WORK TO BE COMPLETED: Write out, word for word, every line in the data below from the one containing "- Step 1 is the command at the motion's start" to the one containing "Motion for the", both of them included.
────────────────
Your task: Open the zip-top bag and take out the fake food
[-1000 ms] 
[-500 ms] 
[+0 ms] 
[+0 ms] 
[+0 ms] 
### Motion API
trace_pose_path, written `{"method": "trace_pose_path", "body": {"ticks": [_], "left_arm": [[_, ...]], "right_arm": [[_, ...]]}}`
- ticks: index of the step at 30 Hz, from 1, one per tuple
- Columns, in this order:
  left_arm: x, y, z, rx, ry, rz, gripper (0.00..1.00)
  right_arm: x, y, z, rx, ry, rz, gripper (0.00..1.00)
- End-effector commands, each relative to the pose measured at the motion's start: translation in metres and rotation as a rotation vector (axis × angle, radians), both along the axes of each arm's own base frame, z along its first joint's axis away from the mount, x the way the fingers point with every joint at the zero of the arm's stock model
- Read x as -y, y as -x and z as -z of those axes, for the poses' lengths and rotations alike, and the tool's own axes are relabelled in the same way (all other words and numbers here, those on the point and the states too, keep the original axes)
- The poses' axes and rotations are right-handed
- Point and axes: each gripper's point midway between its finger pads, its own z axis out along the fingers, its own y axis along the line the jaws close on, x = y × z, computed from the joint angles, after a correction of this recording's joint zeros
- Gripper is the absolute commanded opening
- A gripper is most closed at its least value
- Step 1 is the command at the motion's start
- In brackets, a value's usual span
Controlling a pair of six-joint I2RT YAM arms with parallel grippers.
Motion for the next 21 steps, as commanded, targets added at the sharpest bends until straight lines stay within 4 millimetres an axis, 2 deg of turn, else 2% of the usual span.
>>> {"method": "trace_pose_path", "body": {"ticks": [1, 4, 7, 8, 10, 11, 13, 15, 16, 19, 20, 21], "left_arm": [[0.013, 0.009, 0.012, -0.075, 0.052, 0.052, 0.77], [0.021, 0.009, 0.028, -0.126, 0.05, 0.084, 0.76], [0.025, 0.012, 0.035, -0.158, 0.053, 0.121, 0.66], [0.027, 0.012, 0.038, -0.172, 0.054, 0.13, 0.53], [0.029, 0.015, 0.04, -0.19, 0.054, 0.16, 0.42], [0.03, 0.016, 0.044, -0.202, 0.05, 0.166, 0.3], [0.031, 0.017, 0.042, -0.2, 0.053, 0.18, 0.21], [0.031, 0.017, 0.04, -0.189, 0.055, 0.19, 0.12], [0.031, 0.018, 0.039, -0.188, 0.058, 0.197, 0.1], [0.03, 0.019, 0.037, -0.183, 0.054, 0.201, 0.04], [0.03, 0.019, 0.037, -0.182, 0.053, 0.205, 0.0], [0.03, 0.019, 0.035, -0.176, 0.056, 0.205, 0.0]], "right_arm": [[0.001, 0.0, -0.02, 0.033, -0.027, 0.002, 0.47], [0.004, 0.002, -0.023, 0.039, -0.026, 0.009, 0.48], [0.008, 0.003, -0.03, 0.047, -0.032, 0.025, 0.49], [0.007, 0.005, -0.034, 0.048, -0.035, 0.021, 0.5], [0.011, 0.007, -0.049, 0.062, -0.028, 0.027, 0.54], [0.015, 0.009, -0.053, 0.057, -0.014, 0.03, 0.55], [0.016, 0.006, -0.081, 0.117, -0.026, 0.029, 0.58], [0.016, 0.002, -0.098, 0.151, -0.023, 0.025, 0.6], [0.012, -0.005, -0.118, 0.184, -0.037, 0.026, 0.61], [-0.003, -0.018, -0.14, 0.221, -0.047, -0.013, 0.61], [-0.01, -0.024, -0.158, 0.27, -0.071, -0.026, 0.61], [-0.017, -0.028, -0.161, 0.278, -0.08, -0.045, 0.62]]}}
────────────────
YOUR RESPONSE:
- Step 1 is the command at the motion's start
- In brackets, a value's usual span
Controlling a pair of six-joint I2RT YAM arms with parallel grippers.
Motion for the next 21 steps, as commanded, targets added at the sharpest bends until straight lines stay within 4 millimetres an axis, 2 deg of turn, else 2% of the usual span.

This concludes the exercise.